O professor Danilo Francisco Corrêa Lopes, do Departamento de Engenharia de Pesca da UFMA e organizador da expedição, destaca a importância da parceria entre a UFMA, o Projeto RepensaPesca (UFPE) e as demais instituições participantes do cruzeiro científico. “Irá oportunizar aos pesquisadores (docentes, técnicos e discentes) do curso de Engenharia de Pesca da UFMA a participarem de ações estratégicas voltadas à preservação do pargo e outras espécies de importância econômica e ecológica, bem como na obtenção de informações relevantes para o desenvolvimento sustentável da Margem Equatorial Brasileira.”
Peixe-leão
Espécie invasora e venenosa, o peixe-leão já foi avistado no Nordeste brasileiro ao menos em dois locais: Fernando de Noronha, a 23 metros de profundidade, e no Ceará, em currais de pesca com 3 a 4 metros de profundidade. O recorde da ocorrência a 70 metros de profundidade tem outra peculiaridade: o animal foi filmado, e não fotografado, durante o cruzeiro do navio Ciências do Mar II, no fim de maio.
Natural da Ásia e cultivado como peixe ornamental, o exuberante peixe-leão alcançou o Oceano Atlântico a partir do Caribe. Enquanto alguns cientistas acreditam que tenha sido descartado por aquaristas, outros dizem que chegou no mar após o furacão Andrew ter devastado a Flórida (EUA), em 1992.
O certo é que, sem os predadores naturais do Oceano Índico, o peixe-leão está se reproduzindo no Atlântico e representa uma ameaça às espécies nativas. Voraz, se alimenta de muitas espécies de peixes pequenos e juvenis de peixe de grande porte. Uma fêmea pode expelir até 30 mil ovos.
A expedição encontrou três peixes-leões. Eles tinham cerca de 20 centímetros de comprimento. Estavam parados no fundo do mar, aparentemente à espera de uma presa.
“A princípio pensei que fosse um lírio ou uma samambaia-do-mar. Mas, ao examinar melhor as imagens, identifiquei que era o peixe-leão”, descreve o oceanógrafo da UFPE Mauro Maida.
As imagens são do sistema de câmeras Sassanga, o mesmo que faz o videomonitoramento da Área de Proteção Ambiental (APA) Federal Costa dos Corais, entre Pernambuco e Alagoas. A tecnologia, que permite gravar no fundo do mar sem a presença de um mergulhador, é fruto de uma parceria entre a UFPE e o Cepene/ICMBio.
Outra surpresa da expedição científica foi um grupo de quatro golfinhos do gênero Tursiops, chamado comumente de golfinho-nariz-de-garrafa próximo a uma área recifal.

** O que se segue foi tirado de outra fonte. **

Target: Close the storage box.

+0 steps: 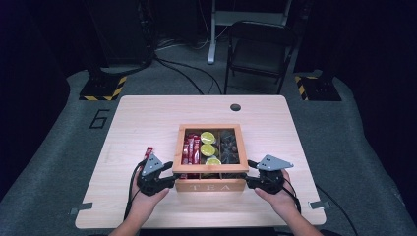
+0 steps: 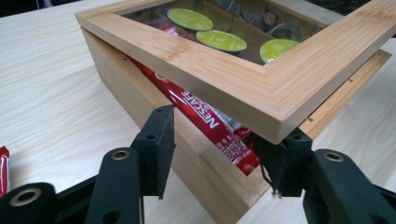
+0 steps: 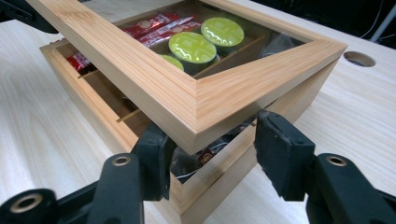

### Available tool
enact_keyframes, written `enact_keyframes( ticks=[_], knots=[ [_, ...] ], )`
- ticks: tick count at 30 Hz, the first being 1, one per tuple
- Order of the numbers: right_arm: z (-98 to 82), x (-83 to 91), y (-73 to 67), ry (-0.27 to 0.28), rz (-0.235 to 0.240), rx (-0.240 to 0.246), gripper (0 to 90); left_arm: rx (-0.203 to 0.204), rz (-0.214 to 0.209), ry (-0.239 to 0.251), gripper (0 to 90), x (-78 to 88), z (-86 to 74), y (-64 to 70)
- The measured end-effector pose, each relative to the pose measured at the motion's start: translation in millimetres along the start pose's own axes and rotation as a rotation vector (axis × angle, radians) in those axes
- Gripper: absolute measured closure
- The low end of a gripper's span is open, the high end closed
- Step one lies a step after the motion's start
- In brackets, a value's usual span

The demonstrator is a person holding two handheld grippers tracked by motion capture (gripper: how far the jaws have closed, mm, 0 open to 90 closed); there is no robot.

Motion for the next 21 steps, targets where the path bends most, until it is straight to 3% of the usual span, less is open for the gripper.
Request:
enact_keyframes(
  ticks=[5, 15, 19, 21],
  knots=[
    [-3.2, -1.6, -1.2, -0.017, 0.011, 0.004, 39.8, 0.003, -0.018, -0.022, 40.6, -1.0, -2.6, 2.7],
    [-11.8, -4.9, -4.5, -0.072, 0.014, 0.012, 36.7, -0.027, -0.073, -0.048, 39.6, -3.2, -5.5, 16.2],
    [-14.1, -2.7, -6.1, -0.09, 0.024, 0.008, 35.5, -0.025, -0.062, -0.063, 38.9, -3.3, -7.0, 18.0],
    [-14.5, -1.3, -7.4, -0.101, 0.037, 0.013, 33.9, -0.03, -0.063, -0.082, 33.9, -3.8, -8.9, 18.8]
  ],
)
Point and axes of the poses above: each handheld gripper's, and its own axes: x roughly backward along the jaws, z roughly out of its top, y roughly to its right, the point moved 9 cm from there along -x, roughly forward along the jaws, and after that the axes turned 7 degrees about -x, right-handed, at the moved point
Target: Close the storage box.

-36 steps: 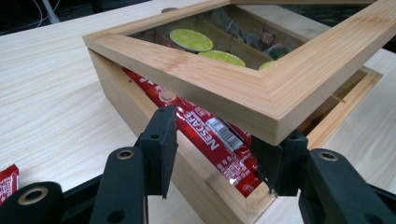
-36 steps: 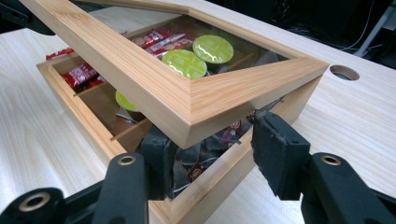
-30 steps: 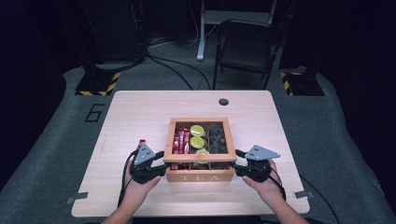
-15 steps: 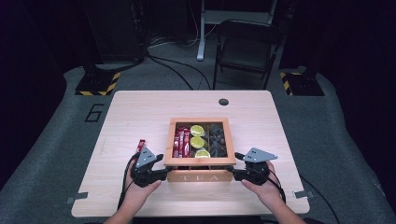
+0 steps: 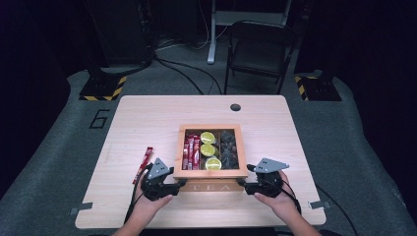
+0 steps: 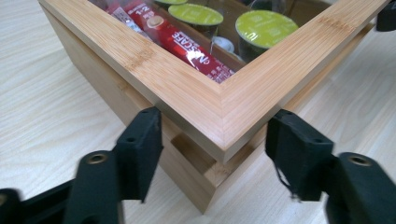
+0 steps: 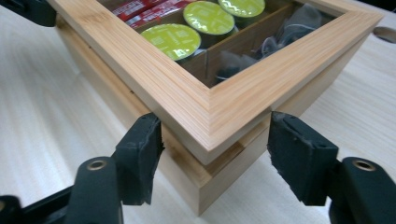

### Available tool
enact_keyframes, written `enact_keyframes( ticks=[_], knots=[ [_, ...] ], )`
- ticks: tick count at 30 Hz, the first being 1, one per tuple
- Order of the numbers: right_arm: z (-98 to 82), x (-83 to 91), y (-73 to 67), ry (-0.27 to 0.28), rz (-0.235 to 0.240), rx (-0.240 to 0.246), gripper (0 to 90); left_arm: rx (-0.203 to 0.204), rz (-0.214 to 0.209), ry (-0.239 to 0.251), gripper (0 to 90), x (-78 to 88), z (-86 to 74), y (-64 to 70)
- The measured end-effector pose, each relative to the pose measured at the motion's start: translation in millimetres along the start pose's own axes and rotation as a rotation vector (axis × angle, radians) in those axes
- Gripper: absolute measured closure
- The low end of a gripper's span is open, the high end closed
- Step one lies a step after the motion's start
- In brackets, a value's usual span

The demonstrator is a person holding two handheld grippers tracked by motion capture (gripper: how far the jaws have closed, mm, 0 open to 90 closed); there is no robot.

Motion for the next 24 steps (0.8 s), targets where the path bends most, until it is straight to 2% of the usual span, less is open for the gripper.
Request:
enact_keyframes(
  ticks=[1, 2, 3, 4, 6, 8, 11, 13, 16, 20, 24],
  knots=[
    [-1.5, 0.2, -0.6, -0.013, 0.0, 0.012, 32.4, 0.011, -0.001, -0.013, 30.5, -1.6, -1.2, 1.0],
    [-1.7, 0.1, -2.1, -0.01, 0.006, 0.01, 32.0, 0.01, -0.011, -0.047, 30.1, -4.7, -5.0, 2.3],
    [-1.4, 0.1, -2.0, -0.001, 0.005, 0.018, 32.0, 0.027, -0.019, -0.037, 25.0, -5.7, -5.5, 3.3],
    [-1.2, 0.3, -2.8, -0.001, 0.008, 0.007, 31.2, 0.036, -0.016, -0.028, 24.3, -5.7, -5.0, 3.0],
    [-0.5, 0.8, -4.0, 0.003, 0.015, 0.0, 30.1, 0.042, -0.007, -0.014, 24.4, -2.8, -1.4, 1.8],
    [-0.8, 0.5, -3.8, 0.004, 0.021, 0.018, 29.9, 0.05, -0.006, 0.009, 24.4, 0.4, 1.9, 0.0],
    [-1.1, -1.2, -3.6, 0.015, 0.013, -0.001, 29.7, 0.066, -0.01, 0.014, 24.4, 0.9, 1.2, -2.1],
    [-1.4, -2.0, -3.0, 0.013, 0.017, -0.003, 29.7, 0.063, -0.012, 0.013, 24.4, 0.5, 0.9, -3.8],
    [0.3, -2.6, -1.2, 0.024, 0.021, -0.004, 29.7, 0.072, -0.012, 0.036, 24.4, 1.1, 3.7, -6.4],
    [7.4, -1.3, 1.7, 0.057, 0.029, -0.06, 30.0, 0.077, 0.001, 0.046, 24.6, 6.1, 4.9, -13.7],
    [11.3, 2.7, 9.2, 0.086, 0.02, -0.086, 30.2, 0.1, 0.011, 0.063, 25.4, 10.7, 5.1, -21.6]
  ],
)
Point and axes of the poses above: each handheld gripper's, and its own axes: x roughly backward along the jaws, z roughly out of its top, y roughly to its right, the point moved 9 cm from there along -x, roughly forward along the jaws, and after that the axes turned 7 degrees about -x, right-handed, at the moved point
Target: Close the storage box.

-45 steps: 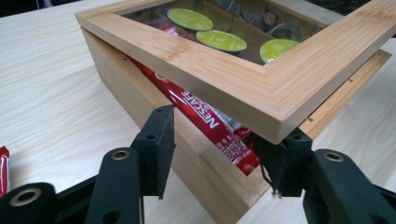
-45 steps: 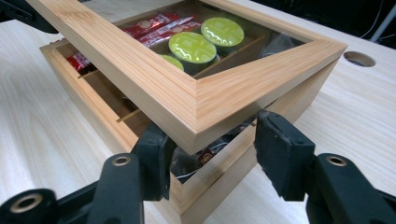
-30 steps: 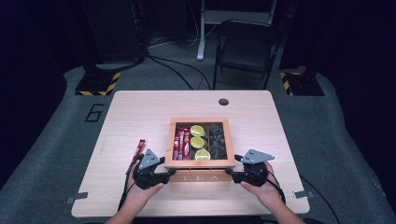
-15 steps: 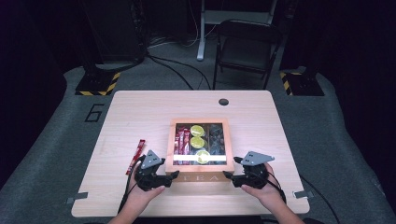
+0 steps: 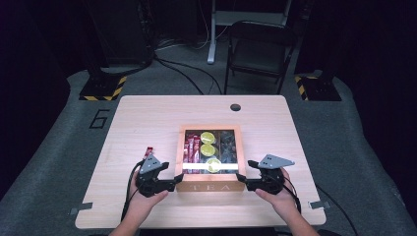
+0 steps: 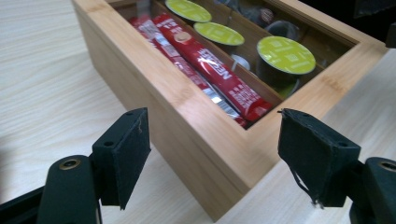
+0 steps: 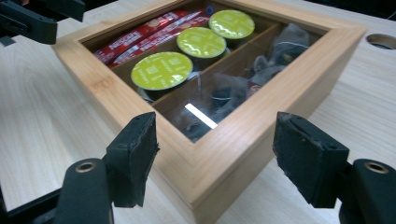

O achado dos peixes-leões está sendo reportado ao ICMBio, vinculado ao Ministério do Meio Ambiente (MMA), pela coordenação do cruzeiro científico.
O cruzeiro
Com 32 metros de casco (comprimento inferior do navio), o Ciências do Mar II é operado pela UFMA, que recebeu a embarcação de ensino e pesquisa em 2018 dos Ministério da Educação e da Marinha do Brasil. O navio oceanográfico tem autonomia para 12 dias no mar. O cruzeiro contou com 22 pessoas a bordo, entre pesquisadores, alunos dos cursos de Engenharia de Pesca e de Oceanografia, tripulantes e pessoal de apoio à pesquisa.